Devotional Scripture ~ Galatians 6:2.


Disclaimer: Pastors are people, too. And we get by with a lot of help from our friends that nurture us through grace and accountability.


Recently I met with some friends for lunch. During the course of our conversation we each shared grievance with another colleague of ours. We had each been stung, and while the stinger was gone, the welt remained.


When our food arrived, one of group offered to pray. “Lord, soften our hearts towards her,” she said.


I am still chewing on that prayer more than a week later. That prayer calls for my action, my change, my repentance, my transformation.


Not hers.


While it is true that I want this colleague to change, and to particularly change towards me, it is also true that I am only capable of changing myself, which is possible through the wonder-working power of the Holy Spirit. With God’s help, I will hope for and work towards that change.


Our devotional scripture this week instructs us to “bear one another’s burdens, and in this way you will fulfill the law of Christ.” The law of Christ is first - to love God with all that you are - and second - to love your neighbor as yourself (Mk 12:29-31).

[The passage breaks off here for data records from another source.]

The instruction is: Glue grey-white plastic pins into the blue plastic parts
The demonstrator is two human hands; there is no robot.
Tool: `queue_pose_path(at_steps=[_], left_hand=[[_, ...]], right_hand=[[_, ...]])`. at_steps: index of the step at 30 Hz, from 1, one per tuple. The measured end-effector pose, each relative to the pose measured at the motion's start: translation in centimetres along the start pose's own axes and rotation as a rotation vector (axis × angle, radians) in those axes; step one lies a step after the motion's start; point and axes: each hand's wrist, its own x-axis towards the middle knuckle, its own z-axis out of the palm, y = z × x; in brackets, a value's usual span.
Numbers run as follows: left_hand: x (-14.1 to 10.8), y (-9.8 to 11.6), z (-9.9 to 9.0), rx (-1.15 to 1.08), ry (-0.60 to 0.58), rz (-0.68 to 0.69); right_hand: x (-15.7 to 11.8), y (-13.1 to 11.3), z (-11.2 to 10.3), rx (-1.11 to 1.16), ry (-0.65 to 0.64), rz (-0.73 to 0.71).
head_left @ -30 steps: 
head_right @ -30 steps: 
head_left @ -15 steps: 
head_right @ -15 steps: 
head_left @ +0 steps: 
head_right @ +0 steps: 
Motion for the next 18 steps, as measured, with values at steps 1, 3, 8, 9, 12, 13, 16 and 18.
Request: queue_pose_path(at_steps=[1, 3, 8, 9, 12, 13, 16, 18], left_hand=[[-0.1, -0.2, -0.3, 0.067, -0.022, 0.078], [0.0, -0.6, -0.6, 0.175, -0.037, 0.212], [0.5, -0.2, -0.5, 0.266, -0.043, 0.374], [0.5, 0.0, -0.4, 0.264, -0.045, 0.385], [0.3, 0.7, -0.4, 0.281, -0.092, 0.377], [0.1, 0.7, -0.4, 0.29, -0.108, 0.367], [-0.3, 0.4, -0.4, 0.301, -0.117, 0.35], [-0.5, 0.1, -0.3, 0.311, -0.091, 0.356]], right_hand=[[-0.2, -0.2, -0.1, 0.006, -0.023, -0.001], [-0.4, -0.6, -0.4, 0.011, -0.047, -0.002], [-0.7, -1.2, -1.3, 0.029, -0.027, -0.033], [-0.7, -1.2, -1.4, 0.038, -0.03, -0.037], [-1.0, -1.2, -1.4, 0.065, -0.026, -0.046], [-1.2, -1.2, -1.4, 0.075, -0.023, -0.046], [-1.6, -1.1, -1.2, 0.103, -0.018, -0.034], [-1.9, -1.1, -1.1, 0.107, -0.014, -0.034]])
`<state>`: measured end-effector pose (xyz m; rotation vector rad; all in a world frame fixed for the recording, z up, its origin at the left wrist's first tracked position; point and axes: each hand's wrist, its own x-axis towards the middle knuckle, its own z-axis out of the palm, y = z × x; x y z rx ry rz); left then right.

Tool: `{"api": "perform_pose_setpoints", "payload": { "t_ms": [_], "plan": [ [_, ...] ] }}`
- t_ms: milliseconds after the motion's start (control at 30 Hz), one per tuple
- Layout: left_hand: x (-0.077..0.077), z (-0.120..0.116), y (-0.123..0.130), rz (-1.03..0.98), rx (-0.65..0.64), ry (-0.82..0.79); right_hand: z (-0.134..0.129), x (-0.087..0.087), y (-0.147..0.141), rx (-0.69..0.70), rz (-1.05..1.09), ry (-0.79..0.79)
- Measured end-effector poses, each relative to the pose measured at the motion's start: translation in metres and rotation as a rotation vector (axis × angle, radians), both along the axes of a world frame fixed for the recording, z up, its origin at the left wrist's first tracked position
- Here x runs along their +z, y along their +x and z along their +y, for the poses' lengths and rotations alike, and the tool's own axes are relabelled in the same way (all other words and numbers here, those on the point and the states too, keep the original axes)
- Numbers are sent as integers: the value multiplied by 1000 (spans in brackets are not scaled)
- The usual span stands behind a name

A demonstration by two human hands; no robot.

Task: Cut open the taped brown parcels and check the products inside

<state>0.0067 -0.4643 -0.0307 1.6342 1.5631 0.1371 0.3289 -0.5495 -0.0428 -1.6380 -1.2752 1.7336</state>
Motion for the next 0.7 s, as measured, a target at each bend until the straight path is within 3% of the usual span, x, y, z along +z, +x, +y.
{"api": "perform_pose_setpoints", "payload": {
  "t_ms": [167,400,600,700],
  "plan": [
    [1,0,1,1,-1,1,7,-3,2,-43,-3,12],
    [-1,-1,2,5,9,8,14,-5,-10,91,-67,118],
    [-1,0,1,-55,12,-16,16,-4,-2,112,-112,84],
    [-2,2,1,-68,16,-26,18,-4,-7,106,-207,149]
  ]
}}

When we bear one another’s burdens, when we carry one another’s concerns, when we shoulder one another’s sorrows, we show God that we care about what (and who) God cares about. When we bear one another’s burdens, when we carry one another’s concerns, when we shoulder one another’s sorrows, we show Jesus our commitment to do for others what we would do for ourselves.


Instinctively we do for ourselves that which promotes happiness, ensures security, and leads to success. Benefiting a friend, and even more so, benefiting someone with whom you (I) bear a grievance with the kind of care that promotes happiness, ensures security, and leads to success fulfills the law of Christ.

These actions reveal our seeing and our hearing the law of Christ. We make our seeing and hearing visible through our personal fulfilling - our personal living out - the law of Christ.


A few verses earlier the Apostle Paul names how we can bear one another’s burdens - through the fruit of the Spirit: love, joy, peace, patience, kindness, goodness, faithfulness, gentleness, and self control (Gal 5:22-23). These fruits grow from and in repentant hearts - especially hearts that seek the softness born of the transformation from grievance-filled griping to grace-filled gratitude.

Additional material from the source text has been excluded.